-- Work required --
In the entries below, find each line with the word "surface" and return it.
***
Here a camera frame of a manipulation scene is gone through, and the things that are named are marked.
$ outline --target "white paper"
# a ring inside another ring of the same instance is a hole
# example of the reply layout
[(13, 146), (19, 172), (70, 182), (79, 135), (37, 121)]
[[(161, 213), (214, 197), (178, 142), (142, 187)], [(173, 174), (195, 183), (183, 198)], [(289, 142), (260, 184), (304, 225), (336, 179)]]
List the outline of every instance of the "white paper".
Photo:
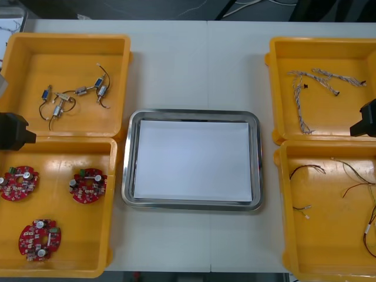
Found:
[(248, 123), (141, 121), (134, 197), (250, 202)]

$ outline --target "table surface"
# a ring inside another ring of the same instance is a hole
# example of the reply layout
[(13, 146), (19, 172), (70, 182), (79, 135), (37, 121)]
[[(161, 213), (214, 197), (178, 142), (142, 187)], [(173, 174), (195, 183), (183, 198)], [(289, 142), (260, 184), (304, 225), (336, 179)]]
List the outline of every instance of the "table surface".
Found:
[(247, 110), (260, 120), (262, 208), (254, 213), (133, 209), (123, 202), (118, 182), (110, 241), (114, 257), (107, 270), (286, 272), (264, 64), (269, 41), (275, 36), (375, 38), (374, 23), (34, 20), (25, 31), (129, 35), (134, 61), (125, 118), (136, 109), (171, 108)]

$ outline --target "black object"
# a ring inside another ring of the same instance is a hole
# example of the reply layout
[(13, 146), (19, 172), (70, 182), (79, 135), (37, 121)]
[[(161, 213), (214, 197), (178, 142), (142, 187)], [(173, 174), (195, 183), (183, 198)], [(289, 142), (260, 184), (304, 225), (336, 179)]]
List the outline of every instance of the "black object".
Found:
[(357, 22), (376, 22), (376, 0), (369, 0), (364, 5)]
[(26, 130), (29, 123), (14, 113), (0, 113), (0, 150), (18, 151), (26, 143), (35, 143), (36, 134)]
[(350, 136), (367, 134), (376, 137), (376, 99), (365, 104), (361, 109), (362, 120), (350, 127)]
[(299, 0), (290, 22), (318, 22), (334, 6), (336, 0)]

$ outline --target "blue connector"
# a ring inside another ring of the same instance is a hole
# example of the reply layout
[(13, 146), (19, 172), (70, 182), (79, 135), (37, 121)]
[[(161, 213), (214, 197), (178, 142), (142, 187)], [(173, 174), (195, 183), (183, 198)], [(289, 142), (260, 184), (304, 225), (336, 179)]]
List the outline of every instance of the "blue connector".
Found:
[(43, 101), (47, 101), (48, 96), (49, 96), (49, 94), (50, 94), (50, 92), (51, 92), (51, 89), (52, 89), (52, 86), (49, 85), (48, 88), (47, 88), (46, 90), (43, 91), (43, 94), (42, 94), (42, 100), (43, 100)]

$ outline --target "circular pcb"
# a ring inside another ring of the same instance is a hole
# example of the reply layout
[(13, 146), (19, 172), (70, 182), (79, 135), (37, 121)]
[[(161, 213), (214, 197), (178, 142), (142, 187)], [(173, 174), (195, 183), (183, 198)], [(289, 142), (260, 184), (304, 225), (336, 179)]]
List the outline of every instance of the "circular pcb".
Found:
***
-- Written response --
$ outline --target "table surface"
List the outline of every instance of the "table surface".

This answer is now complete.